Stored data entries
──────────────────────────────
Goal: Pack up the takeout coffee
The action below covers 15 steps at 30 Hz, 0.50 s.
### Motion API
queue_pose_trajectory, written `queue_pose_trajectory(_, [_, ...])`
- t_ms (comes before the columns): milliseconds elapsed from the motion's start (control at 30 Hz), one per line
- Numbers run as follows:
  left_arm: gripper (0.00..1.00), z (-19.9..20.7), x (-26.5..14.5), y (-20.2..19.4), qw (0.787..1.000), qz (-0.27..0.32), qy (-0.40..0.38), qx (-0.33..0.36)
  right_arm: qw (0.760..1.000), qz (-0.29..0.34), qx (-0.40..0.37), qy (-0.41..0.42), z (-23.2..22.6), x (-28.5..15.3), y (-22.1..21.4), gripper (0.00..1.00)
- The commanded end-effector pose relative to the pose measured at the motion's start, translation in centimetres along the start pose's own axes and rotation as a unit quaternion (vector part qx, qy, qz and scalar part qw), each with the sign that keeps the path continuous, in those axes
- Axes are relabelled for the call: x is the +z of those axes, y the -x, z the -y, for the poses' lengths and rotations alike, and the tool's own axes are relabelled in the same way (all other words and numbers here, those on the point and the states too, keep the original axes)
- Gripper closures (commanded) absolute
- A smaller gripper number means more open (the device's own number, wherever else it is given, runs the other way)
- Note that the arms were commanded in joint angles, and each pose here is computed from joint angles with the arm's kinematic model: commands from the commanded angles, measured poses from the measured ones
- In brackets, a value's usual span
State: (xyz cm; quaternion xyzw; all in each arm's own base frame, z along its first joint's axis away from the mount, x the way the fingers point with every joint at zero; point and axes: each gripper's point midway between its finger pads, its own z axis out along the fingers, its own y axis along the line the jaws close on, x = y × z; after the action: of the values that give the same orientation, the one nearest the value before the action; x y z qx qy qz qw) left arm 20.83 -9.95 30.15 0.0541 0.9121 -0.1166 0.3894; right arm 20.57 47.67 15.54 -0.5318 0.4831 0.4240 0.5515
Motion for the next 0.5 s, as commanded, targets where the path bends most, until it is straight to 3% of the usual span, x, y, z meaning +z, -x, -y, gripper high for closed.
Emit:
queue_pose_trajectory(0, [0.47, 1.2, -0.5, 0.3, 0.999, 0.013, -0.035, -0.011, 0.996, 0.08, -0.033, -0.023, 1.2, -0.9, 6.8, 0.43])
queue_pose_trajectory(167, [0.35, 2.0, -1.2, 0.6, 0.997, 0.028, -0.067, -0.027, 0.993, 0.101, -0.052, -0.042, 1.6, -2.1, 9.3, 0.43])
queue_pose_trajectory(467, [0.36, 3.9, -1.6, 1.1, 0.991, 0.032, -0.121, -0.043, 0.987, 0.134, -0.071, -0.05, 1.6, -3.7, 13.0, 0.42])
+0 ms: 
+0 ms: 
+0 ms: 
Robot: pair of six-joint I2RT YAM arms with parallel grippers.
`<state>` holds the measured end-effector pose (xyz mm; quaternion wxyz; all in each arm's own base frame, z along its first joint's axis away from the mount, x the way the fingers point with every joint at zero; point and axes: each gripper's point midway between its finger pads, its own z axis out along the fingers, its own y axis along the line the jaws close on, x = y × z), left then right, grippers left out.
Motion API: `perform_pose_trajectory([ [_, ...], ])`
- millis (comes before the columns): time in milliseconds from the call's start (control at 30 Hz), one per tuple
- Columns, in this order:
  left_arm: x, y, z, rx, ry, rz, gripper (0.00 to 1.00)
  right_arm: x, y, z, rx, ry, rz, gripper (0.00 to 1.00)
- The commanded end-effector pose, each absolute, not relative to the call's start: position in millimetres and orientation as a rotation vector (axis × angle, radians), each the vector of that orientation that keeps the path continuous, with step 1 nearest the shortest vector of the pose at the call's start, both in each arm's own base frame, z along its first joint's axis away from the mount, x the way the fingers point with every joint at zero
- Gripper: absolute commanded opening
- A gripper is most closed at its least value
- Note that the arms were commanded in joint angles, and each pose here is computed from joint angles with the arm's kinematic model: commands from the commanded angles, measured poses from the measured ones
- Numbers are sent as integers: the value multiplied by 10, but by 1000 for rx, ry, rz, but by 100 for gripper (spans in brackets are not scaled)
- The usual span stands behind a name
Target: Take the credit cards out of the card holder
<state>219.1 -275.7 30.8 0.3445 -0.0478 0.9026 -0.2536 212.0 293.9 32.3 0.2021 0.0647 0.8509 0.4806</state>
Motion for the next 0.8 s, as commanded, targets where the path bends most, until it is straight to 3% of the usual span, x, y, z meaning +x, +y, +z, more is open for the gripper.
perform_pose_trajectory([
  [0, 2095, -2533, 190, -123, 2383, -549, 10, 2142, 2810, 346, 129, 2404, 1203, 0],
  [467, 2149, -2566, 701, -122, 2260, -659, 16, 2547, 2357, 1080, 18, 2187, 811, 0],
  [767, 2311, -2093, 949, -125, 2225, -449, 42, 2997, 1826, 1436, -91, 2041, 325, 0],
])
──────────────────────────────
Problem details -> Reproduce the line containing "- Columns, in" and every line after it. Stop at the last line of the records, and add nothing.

Result of this exercise ->
- Columns, in this order:
  left_arm: x, y, z, rx, ry, rz, gripper (0.00 to 1.00)
  right_arm: x, y, z, rx, ry, rz, gripper (0.00 to 1.00)
- The commanded end-effector pose, each absolute, not relative to the call's start: position in millimetres and orientation as a rotation vector (axis × angle, radians), each the vector of that orientation that keeps the path continuous, with step 1 nearest the shortest vector of the pose at the call's start, both in each arm's own base frame, z along its first joint's axis away from the mount, x the way the fingers point with every joint at zero
- Gripper: absolute commanded opening
- A gripper is most closed at its least value
- Note that the arms were commanded in joint angles, and each pose here is computed from joint angles with the arm's kinematic model: commands from the commanded angles, measured poses from the measured ones
- Numbers are sent as integers: the value multiplied by 10, but by 1000 for rx, ry, rz, but by 100 for gripper (spans in brackets are not scaled)
- The usual span stands behind a name
Target: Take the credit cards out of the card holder
<state>219.1 -275.7 30.8 0.3445 -0.0478 0.9026 -0.2536 212.0 293.9 32.3 0.2021 0.0647 0.8509 0.4806</state>
Motion for the next 0.8 s, as commanded, targets where the path bends most, until it is straight to 3% of the usual span, x, y, z meaning +x, +y, +z, more is open for the gripper.
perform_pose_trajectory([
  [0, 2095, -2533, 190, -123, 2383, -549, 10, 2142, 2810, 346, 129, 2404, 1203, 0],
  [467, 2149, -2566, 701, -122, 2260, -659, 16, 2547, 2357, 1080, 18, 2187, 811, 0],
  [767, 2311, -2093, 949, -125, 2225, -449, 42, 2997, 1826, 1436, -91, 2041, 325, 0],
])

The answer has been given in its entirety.